::: Records for the task
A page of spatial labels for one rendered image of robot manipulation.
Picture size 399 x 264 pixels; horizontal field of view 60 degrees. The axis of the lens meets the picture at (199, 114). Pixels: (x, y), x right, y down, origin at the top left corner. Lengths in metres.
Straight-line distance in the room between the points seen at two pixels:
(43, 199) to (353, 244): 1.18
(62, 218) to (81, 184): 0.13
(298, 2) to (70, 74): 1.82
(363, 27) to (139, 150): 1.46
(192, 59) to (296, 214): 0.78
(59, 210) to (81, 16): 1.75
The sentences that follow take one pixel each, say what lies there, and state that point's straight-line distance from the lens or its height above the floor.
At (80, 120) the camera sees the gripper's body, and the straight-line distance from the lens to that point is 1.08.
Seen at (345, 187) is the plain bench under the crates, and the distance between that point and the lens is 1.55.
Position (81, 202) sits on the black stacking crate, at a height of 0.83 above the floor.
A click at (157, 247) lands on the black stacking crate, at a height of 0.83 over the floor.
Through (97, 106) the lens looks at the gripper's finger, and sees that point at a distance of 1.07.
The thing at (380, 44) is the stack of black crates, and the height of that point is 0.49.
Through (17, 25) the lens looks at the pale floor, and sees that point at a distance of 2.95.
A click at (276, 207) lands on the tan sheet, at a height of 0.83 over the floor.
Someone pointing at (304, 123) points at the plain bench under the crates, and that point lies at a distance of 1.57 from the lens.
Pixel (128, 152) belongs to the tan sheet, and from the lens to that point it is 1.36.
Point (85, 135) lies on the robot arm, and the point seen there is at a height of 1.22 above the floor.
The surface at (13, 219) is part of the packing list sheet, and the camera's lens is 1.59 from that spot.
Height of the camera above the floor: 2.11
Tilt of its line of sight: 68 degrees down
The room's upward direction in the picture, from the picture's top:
::::::
Task instructions
Give again, exactly as written, the lines running from the first line of the data above through the line that contains "(363, 27) to (139, 150): 1.46".

Problem solution
A page of spatial labels for one rendered image of robot manipulation.
Picture size 399 x 264 pixels; horizontal field of view 60 degrees. The axis of the lens meets the picture at (199, 114). Pixels: (x, y), x right, y down, origin at the top left corner. Lengths in metres.
Straight-line distance in the room between the points seen at two pixels:
(43, 199) to (353, 244): 1.18
(62, 218) to (81, 184): 0.13
(298, 2) to (70, 74): 1.82
(363, 27) to (139, 150): 1.46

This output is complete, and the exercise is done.